_TASK OBJECTIVE_.
All of the data should be copied exactly, with the pictures left out.

_DATA EXCERPT_.
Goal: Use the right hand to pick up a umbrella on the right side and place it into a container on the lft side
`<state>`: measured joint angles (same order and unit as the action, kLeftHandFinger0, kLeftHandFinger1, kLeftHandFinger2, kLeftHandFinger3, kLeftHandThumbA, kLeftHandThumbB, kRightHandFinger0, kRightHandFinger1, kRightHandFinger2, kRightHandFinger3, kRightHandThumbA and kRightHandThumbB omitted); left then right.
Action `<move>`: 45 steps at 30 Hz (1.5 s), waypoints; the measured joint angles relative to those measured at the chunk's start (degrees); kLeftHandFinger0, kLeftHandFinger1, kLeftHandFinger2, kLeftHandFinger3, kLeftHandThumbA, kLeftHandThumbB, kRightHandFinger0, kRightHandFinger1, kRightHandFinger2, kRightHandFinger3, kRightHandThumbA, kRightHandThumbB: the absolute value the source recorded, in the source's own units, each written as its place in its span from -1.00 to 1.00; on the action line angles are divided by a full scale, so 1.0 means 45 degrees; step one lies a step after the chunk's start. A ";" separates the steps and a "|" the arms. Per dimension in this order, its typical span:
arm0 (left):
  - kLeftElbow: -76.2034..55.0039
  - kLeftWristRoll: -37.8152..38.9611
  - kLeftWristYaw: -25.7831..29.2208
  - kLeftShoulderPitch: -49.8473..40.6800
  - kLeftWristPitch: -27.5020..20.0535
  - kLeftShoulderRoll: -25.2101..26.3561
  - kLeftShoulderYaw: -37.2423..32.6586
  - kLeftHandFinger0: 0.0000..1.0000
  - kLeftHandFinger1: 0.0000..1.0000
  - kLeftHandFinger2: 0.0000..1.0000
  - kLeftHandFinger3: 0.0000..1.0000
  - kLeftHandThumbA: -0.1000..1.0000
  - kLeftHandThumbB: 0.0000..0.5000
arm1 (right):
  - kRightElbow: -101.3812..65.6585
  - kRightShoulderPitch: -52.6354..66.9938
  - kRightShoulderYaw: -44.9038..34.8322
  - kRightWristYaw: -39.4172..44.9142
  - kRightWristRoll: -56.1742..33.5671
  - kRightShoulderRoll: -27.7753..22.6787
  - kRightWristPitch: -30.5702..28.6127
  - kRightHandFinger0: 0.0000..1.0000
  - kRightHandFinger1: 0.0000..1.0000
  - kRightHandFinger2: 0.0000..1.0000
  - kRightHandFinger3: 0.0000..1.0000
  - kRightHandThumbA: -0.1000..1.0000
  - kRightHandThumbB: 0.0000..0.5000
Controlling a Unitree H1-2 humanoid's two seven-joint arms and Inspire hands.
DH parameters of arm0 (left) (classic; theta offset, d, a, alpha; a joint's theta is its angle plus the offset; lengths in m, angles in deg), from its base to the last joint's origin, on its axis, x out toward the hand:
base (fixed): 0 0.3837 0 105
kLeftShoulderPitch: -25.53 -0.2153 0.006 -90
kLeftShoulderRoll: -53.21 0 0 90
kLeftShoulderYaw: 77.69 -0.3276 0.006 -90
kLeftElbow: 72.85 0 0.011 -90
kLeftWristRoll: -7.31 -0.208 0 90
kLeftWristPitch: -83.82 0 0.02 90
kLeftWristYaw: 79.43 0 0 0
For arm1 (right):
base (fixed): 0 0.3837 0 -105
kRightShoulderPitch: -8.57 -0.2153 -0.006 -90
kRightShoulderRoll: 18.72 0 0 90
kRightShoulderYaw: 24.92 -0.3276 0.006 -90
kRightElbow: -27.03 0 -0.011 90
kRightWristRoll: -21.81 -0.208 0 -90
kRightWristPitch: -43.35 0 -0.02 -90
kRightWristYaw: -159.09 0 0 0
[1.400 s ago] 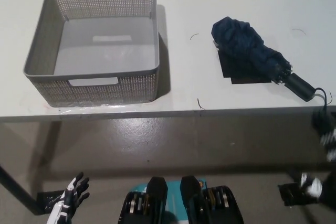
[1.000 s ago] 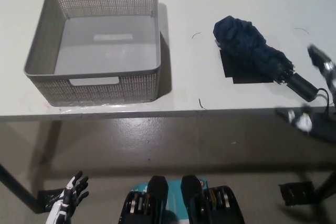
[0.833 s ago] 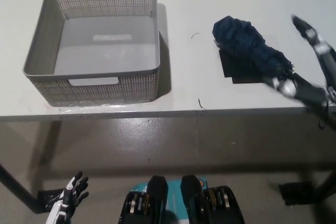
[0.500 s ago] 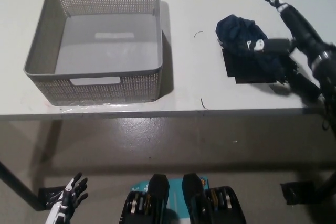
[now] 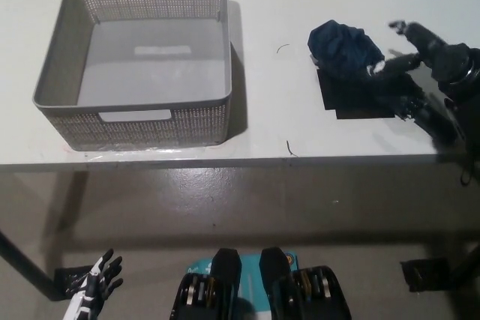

_SOLUTION TO THIS TASK_.
Goal: Use the right hand to pick up a umbrella on the right side and place it into a container on the lft side
`<state>`: measured joint angles (same order and unit as the action, kLeftHandFinger0, kLeftHandFinger1, kLeftHandFinger2, kLeftHandFinger3, kLeftHandThumbA, kLeftHandThumbB, kRightHandFinger0, kRightHandFinger1, kRightHandFinger2, kRightHandFinger3, kRightHandThumbA and kRightHandThumbB omitted); left then right.
Action `<move>`: 45 steps at 30 Hz (1.5 s), waypoints; the measured joint angles relative to those measured at the chunk's start (degrees); kLeftHandFinger0, kLeftHandFinger1, kLeftHandFinger2, kLeftHandFinger3, kLeftHandThumbA, kLeftHandThumbB, kRightHandFinger0, kRightHandFinger1, kRightHandFinger2, kRightHandFinger3, kRightHandThumbA, kRightHandThumbB: the absolute value the source recorded, in the source's own units, each written as its place in its span from -1.00 to 1.00; on the action line angles are divided by a full scale, so 1.0 means 45 degrees; step one lies a step after the chunk's start. A ";" separates the steps and a "|" the arms. Per dimension in this order, its typical span:
arm0 (left):
  - kLeftElbow: -76.2034..55.0039
  - kLeftWristRoll: -37.8152..38.9611
  - kLeftWristYaw: -25.7831..29.2208
  - kLeftShoulderPitch: -49.8473..40.6800
  - kLeftWristPitch: -27.5020..20.0535
  - kLeftShoulderRoll: -25.2101..26.3561
  - kLeftShoulderYaw: -37.2423..32.6586
  - kLeftHandFinger0: 0.0000..1.0000
  - kLeftHandFinger1: 0.0000..1.0000
  - kLeftHandFinger2: 0.0000..1.0000
  - kLeftHandFinger3: 0.0000..1.0000
  - kLeftHandThumbA: -0.1000..1.0000
  - kLeftHandThumbB: 0.0000..0.5000
arm1 (right):
  - kRightElbow: -101.3812..65.6585
  - kRightShoulderPitch: -52.6354..66.9938
  - kRightShoulderYaw: -44.9038..34.8322
  - kRightWristYaw: -39.4172..44.9142
  - kRightWristRoll: -56.1742..33.5671
  - kRightShoulderRoll: -27.7753..22.6787
  - kRightWristPitch: -30.5702..28.6127
  - kRightHandFinger0: 0.0000..1.0000
  - kRightHandFinger1: 0.0000..1.0000
  - kRightHandFinger2: 0.0000..1.0000
  - kRightHandFinger3: 0.0000..1.0000
  - kRightHandThumbA: -0.1000..1.0000
  - kRightHandThumbB: 0.0000..0.5000
Controlling a Unitree H1-2 humanoid's two seven-joint arms and Inspire hands.
DH parameters of arm0 (left) (classic; theta offset, d, a, alpha; a joint's theta is its angle plus the offset; lengths in m, angles in deg), from its base to the last joint's origin, on its axis, x out toward the hand:
base (fixed): 0 0.3837 0 105
kLeftShoulderPitch: -25.53 -0.2153 0.006 -90
kLeftShoulderRoll: -53.21 0 0 90
kLeftShoulderYaw: 77.69 -0.3276 0.006 -90
kLeftElbow: 72.85 0 0.011 -90
kLeftWristRoll: -7.31 -0.208 0 90
kLeftWristPitch: -83.82 0 0.02 90
kLeftWristYaw: 79.43 0 0 0
For arm1 (right):
base (fixed): 0 0.3837 0 -105
kRightShoulderPitch: -8.57 -0.2153 -0.006 -90
kRightShoulderRoll: 18.72 0 0 90
kRightShoulderYaw: 24.92 -0.3276 0.006 -90
kRightElbow: -27.03 0 -0.011 90
kRightWristRoll: -21.81 -0.208 0 -90
kRightWristPitch: -43.35 0 -0.02 -90
kRightWristYaw: -159.09 0 0 0
[1.400 s ago] 
[1.000 s ago] 
[0.833 s ago] 
[0.500 s ago] 
[now] 

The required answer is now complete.